Abstract BACKGROUND The blood-brain barrier (BBB) is a formidable obstacle in the treatment of gliomas. It has been speculated that the BBB may be temporarily disrupted in laser ablation, a relatively new treatment used for newly diagnosed and recurrent high grade gliomas (HGG). BBB disruption can be measured non-invasively through serum neuron specific enolase (NSE) levels. In addition to disrupting the BBB, laser ablation could trigger an immune response in brain that has yet to be studied. Interferon-alpha (IFN-α) and interferon-gamma (IFN-ɣ) are cytokines used as serum markers for an immune response.
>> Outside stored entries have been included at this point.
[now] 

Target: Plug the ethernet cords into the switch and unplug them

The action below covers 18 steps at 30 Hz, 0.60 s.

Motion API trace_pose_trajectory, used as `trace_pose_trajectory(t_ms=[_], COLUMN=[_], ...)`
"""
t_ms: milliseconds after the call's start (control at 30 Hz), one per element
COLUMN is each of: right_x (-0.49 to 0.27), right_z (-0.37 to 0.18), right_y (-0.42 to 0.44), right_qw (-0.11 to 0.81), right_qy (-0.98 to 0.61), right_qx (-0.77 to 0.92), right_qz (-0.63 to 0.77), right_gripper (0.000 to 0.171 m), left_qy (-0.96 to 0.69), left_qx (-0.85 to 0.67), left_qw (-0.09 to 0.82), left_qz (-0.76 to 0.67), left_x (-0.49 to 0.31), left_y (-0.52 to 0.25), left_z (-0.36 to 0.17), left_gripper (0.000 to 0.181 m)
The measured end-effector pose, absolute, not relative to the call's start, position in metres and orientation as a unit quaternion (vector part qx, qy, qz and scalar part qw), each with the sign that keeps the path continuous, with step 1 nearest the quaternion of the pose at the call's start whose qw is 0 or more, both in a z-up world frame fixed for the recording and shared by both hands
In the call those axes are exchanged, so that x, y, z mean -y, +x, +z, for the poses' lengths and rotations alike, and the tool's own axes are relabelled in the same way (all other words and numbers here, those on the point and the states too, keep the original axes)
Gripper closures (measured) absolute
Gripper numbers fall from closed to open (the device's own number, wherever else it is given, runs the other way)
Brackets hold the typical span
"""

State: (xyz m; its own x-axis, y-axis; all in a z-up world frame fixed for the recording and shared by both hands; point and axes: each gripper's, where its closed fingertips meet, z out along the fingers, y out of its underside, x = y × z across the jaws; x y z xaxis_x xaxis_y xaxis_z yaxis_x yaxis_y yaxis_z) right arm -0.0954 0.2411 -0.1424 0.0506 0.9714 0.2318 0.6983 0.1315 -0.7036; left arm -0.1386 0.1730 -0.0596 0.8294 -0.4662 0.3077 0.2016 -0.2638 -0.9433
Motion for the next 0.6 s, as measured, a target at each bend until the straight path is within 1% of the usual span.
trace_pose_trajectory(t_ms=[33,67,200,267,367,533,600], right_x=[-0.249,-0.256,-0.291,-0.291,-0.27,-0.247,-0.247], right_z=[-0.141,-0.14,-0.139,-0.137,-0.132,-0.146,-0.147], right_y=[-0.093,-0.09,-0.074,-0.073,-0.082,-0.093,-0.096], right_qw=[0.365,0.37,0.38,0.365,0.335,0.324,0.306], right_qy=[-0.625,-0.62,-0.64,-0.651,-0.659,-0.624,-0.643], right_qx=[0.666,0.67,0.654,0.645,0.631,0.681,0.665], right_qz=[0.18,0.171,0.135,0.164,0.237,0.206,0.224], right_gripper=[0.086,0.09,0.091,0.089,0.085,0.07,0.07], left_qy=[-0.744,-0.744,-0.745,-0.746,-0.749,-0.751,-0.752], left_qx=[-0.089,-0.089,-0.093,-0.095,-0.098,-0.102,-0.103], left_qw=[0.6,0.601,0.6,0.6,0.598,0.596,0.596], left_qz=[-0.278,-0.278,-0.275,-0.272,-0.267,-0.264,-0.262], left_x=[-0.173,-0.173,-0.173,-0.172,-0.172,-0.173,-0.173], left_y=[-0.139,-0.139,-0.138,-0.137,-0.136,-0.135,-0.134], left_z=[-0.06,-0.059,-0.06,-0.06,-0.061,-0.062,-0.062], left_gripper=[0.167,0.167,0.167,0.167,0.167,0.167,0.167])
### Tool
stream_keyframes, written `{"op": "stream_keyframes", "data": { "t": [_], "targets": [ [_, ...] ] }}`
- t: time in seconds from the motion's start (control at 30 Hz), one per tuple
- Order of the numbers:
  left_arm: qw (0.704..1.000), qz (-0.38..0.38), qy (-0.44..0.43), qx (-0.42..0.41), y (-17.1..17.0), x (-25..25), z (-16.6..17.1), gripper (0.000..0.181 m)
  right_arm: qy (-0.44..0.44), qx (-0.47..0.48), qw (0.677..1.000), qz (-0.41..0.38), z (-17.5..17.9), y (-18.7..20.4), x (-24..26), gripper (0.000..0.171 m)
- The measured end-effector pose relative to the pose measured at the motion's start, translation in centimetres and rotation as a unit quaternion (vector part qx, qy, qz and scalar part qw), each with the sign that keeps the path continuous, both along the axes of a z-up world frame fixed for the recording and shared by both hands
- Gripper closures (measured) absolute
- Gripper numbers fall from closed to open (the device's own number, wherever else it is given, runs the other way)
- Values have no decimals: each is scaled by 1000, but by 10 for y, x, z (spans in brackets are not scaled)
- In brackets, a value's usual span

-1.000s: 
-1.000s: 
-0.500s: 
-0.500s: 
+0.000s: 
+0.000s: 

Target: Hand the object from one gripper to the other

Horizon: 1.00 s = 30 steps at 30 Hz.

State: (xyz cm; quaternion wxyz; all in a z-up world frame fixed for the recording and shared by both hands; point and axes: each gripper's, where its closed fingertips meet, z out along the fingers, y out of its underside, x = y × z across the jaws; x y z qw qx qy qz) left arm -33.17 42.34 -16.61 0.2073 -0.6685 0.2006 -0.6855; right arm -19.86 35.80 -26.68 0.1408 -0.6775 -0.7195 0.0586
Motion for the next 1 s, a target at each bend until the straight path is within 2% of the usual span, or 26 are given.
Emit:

OBJECTIVE To measure NSE and IFN-α and IFN-ɣ as serum markers for BBB disruption and brain immune response activation, respectively, in patients undergoing laser ablation for recurrent high grade gliomas. METHODS Sixteen patients with recurrent HGG underwent laser ablation from 2/2017 to 12/2019. All 16 patients had gross total ablation of the contrast enhancing mass. Serum levels of NSE, IFN-α, IFN-ɣ were measured pre-operatively and at 24 hours, 2 weeks, and 8-16 weeks post-operatively, depending on adjuvant treatment received post-operatively. RESULTS Levels of NSE consistently increased 24 hours post-operatively (2.28±0.37 ng/ml) compared to pre-operative levels (1.62±0.29 ng/ml), p=0.032. Afterwards, NSE decreased and reached baseline by 2 weeks postoperatively (2 weeks- 1.67±0.29 ng/ml, 8 weeks- 1.85±0.91 ng/ml, 12 weeks- 0.81±0.33 ng/ml, 16 weeks- 1.23±0.93 ng/ml). Compared to their pre-operative levels, IFN-α and IFN-ɣ (85.46±35.29 and 1.62±0.47 pg/ml, respectively) did not display a significant difference in their serum levels (p=0.26-0.72 and 0.14-0.60, respectively, for IFN-α and IFN-ɣ) at any post-operative measurement time. Conclusions: Elevated NSE levels following laser ablation in HGG indicate a temporary disruption of the BBB that persists for approximately 2 weeks without eliciting an accompanying immune reaction in brain. Correlation studies with DCE-MRI are on-going.